▸ WHAT IS NEEDED
The lines to repeat are those below from the one containing "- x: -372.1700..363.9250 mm" down to the one containing "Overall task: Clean", both included; reproduce them exactly and nothing else.

= Beginning of Section =

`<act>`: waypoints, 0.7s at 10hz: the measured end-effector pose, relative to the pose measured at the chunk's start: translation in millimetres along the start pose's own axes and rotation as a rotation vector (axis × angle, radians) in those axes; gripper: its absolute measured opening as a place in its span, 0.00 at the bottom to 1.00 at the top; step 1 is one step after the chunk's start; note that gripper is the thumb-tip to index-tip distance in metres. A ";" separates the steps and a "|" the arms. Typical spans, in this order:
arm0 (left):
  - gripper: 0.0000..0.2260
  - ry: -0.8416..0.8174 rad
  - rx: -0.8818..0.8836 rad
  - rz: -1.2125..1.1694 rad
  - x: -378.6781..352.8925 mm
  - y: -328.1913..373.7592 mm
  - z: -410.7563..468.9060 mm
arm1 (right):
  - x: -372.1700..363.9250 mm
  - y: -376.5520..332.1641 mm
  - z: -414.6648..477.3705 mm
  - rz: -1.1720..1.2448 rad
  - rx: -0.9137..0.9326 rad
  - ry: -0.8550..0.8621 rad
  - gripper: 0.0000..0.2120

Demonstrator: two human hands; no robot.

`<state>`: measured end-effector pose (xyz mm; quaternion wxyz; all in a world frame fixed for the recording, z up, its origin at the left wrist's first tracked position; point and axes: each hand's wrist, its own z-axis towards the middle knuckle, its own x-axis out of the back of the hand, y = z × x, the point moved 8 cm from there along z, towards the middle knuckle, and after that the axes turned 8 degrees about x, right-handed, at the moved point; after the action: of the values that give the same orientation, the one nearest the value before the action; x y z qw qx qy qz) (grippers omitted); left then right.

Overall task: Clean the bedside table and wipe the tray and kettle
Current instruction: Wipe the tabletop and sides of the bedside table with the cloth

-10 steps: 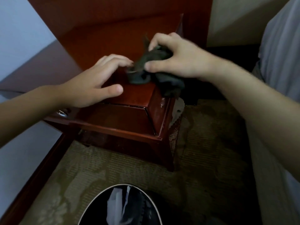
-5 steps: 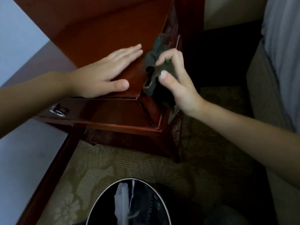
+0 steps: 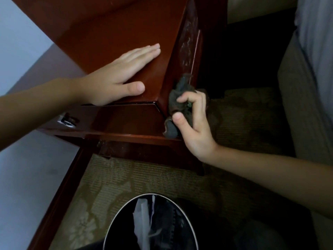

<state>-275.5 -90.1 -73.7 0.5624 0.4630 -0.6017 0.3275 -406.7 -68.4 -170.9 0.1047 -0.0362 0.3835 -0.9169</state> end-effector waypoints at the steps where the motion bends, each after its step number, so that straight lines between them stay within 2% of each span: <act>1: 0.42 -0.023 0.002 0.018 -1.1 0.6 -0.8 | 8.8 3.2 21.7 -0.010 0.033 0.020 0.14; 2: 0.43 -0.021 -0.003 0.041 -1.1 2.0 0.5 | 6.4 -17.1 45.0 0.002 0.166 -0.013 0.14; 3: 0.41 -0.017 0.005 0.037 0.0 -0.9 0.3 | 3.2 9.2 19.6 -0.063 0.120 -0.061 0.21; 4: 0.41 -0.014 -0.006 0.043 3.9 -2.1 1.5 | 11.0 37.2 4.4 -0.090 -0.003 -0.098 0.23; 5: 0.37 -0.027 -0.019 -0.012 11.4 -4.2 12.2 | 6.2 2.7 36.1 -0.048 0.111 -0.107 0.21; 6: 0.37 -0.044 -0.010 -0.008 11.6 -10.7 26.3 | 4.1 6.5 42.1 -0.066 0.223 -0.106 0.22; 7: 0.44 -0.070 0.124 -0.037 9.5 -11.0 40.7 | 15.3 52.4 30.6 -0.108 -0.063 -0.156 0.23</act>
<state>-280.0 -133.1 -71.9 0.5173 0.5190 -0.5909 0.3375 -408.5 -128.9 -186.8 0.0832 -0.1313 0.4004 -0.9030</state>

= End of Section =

▸ YOUR RESPONSE
  - x: -372.1700..363.9250 mm
  - y: -376.5520..332.1641 mm
  - z: -414.6648..477.3705 mm
  - rz: -1.1720..1.2448 rad
  - rx: -0.9137..0.9326 rad
  - ry: -0.8550..0.8621 rad
  - gripper: 0.0000..0.2120

Demonstrator: two human hands; no robot.

`<state>`: measured end-effector pose (xyz mm; quaternion wxyz; all in a world frame fixed for the recording, z up, its origin at the left wrist's first tracked position; point and axes: each hand's wrist, its own z-axis towards the middle knuckle, its own x-axis out of the back of the hand, y = z × x, the point moved 8 cm from there along z, towards the middle knuckle, and after that the axes turned 8 degrees about x, right-handed, at the moved point; after the action: of the values that give the same orientation, the one nearest the value before the action; x y z qw qx qy qz) (grippers omitted); left then right.

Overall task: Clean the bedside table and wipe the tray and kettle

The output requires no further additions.